◆ **What you should do**
Within the listing below, show every line that contains the word "where".

◆ **Source information**
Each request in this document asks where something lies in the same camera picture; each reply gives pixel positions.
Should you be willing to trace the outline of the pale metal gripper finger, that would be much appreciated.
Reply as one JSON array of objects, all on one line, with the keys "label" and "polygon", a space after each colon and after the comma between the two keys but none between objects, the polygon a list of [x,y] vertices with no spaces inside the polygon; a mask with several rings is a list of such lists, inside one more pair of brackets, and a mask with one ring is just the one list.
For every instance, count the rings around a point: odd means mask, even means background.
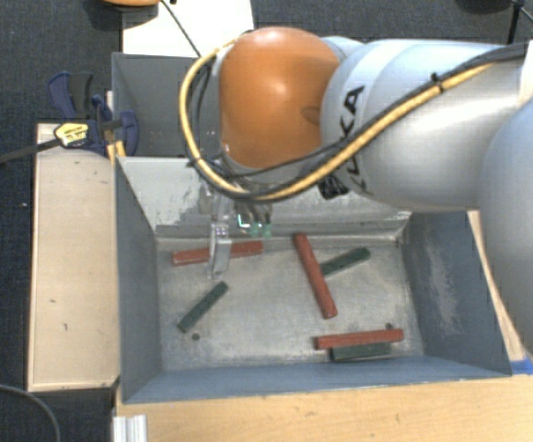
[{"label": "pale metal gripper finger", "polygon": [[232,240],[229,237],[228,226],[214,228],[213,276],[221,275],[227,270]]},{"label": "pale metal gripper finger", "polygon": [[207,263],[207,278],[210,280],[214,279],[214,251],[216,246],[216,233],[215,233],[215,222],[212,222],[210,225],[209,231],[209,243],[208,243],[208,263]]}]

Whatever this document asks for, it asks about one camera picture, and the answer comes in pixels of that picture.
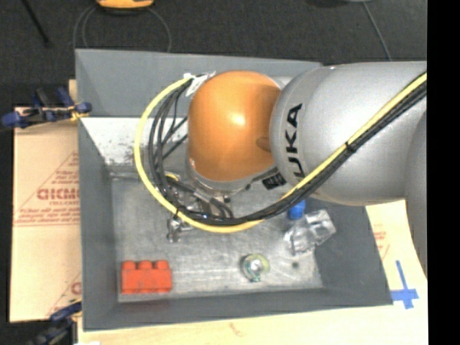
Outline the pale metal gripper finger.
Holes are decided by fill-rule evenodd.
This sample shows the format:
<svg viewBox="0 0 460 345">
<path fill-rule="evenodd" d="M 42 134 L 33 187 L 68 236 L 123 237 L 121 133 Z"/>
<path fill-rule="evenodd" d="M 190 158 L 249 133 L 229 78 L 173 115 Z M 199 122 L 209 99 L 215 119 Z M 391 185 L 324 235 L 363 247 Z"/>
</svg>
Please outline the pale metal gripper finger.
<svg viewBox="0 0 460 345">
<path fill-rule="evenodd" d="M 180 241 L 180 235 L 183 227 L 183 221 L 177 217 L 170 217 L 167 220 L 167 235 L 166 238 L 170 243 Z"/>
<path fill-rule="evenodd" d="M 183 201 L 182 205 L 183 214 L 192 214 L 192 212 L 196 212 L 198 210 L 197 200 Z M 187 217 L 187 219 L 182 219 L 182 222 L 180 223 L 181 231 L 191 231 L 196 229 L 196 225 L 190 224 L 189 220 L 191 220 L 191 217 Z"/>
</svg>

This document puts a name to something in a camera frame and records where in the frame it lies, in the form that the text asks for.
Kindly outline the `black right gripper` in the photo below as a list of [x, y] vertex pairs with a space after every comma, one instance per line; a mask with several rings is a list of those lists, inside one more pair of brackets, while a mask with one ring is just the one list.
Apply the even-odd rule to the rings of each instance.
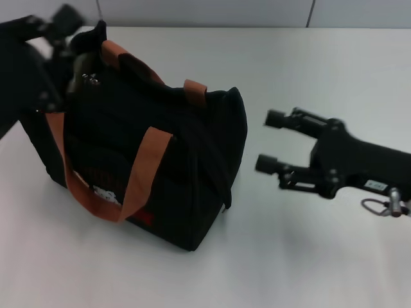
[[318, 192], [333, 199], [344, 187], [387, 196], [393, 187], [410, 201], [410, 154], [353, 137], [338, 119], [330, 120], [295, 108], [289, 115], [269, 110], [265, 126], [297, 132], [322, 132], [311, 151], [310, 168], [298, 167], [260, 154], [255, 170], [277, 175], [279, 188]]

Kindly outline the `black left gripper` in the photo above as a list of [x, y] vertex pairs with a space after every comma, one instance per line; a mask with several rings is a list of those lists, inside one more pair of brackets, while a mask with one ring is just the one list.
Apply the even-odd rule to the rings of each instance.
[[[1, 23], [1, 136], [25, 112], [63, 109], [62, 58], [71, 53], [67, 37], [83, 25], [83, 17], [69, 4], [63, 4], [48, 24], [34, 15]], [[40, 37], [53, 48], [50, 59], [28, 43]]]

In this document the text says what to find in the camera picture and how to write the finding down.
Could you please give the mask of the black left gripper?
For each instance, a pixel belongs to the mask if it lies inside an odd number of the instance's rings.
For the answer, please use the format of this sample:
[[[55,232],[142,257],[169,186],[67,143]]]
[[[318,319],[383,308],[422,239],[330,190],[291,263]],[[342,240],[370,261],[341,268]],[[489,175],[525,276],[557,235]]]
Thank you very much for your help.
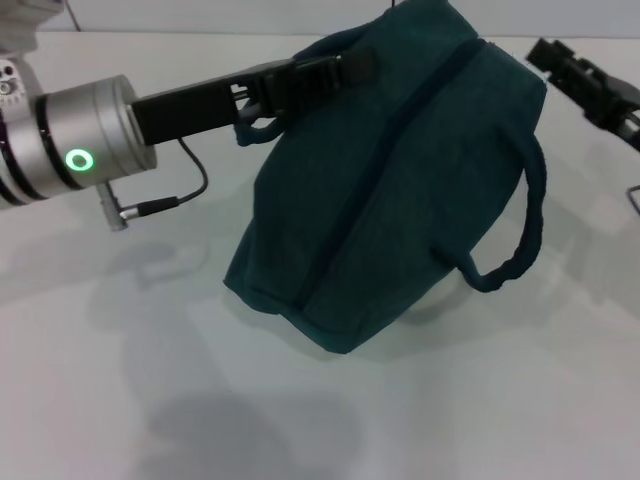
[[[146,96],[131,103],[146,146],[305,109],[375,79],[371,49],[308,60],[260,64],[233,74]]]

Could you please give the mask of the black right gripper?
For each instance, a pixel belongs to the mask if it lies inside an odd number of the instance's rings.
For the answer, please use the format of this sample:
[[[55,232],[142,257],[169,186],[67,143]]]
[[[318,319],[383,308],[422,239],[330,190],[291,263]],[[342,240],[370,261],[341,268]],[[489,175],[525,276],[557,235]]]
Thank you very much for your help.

◆ **Answer for the task**
Each request in this document asks where something lies in the same camera picture; each reply gives pixel positions.
This document puts a name to something in a camera frame and records where in the frame it lies, in the form that the text asks for.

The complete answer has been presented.